Okay, after last month's frenzied publish fest for all my short stories, the time has now arrived to get the collections of those stories out. Phase one of that process is the publishing the eBook version of A Battalion of Ideas: The Short Fiction Collection, Volume Two.
I put it together over the last little while and just published it yesterday afternoon. You can find it on Amazon and get seventeen of my stories for the price of...well, not one. It's about what it something like two of them would cost on their own.

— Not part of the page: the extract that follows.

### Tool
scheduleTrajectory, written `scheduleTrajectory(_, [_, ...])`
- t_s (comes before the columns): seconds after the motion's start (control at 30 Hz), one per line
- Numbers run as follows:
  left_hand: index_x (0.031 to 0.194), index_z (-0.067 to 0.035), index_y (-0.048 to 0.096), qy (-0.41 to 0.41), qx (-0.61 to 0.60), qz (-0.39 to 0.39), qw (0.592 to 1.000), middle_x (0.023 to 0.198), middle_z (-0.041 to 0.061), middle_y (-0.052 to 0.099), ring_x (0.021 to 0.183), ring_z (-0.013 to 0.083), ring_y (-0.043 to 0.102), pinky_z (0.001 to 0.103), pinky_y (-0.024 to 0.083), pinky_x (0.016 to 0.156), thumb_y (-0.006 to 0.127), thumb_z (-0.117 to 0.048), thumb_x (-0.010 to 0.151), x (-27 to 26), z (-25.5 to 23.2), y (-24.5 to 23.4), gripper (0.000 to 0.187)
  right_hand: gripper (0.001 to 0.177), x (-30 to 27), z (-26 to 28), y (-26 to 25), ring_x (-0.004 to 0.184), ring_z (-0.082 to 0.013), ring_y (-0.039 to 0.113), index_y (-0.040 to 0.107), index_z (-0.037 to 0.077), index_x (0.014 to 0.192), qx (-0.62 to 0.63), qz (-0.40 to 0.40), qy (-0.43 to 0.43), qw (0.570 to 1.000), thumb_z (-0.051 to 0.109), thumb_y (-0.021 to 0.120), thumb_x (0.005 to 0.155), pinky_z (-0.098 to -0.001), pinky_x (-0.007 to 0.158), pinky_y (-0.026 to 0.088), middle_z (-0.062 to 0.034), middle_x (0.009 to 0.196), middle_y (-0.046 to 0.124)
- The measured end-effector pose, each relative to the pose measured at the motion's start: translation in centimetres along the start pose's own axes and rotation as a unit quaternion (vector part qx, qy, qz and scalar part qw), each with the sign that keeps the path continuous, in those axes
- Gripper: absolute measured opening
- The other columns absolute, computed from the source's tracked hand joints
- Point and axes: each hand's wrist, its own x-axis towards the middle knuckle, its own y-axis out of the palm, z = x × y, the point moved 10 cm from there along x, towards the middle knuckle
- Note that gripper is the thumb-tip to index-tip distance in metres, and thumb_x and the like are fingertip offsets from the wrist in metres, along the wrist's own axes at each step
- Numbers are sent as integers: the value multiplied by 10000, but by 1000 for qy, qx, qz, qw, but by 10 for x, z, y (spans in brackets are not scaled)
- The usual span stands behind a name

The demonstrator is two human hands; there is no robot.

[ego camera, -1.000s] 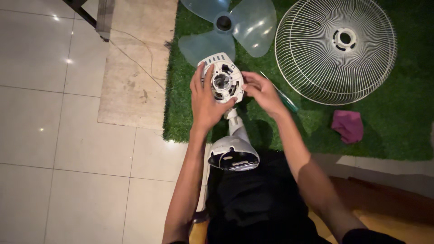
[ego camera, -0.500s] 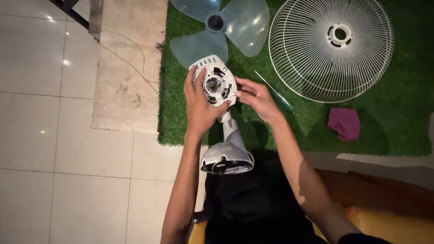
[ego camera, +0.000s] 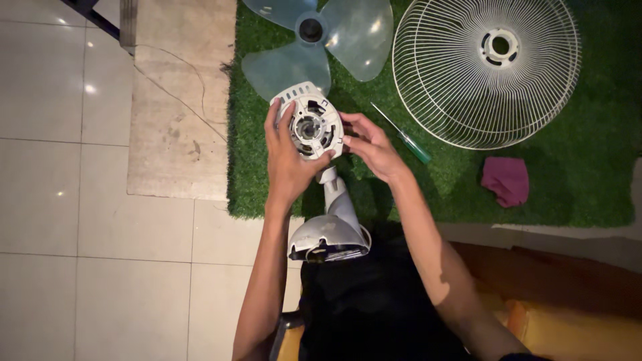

Next up will be to make the paperback and hardcover versions. Lastly, I'll get the audiobook done. Some of the stories are already recorded for the audiobook, but only about five or six. That's a pretty low percentage of seventeen, so I've got plenty of work to do on that. Of course, the audiobook version of this book will have to wait until I've finished the audiobook version of Kingdom of Flies and Fireflies: The Short Fiction Collection, Volume One. Shouldn't be that bad. I only have to record the audio for "Kingdom of Flies" to finish up that one. So, things are rolling along.
So, if you are interested, pick up a copy of A Battalion of Ideas: The Short Fiction Collection, Volume Two. Also, when you read it, give the book a review or at least a rating. It doesn't take much, but it makes a big difference on how visible my books are to people. Unreviewed and unrated books might as well not exist on Amazon.
Oh, and I have one more question. When I came up with the idea for the title of the collection, it was a play on the story "The Battle of the Ideas," which we did on the Dunesteef years ago. That story was about a writer whose story ideas had grown tired of being trapped inside his head, and threatened to kill their creator in an attempt to escape and land in some other creator's head that would actually write the stories. So, there's nothing about a battalion of space marines marching down a road in a futuristic city that pertains to that story, nor is there anything like that in any other story in the collection.
So, my question is, do I need to change my cover or is it okay? The cover refers to the title, and not to any particular story in the book. Is it misleading? Might people buy the book expecting sci-fi space warrior stories and grow angry when they don't get them? I'm just curious what y'all's opinion of that is.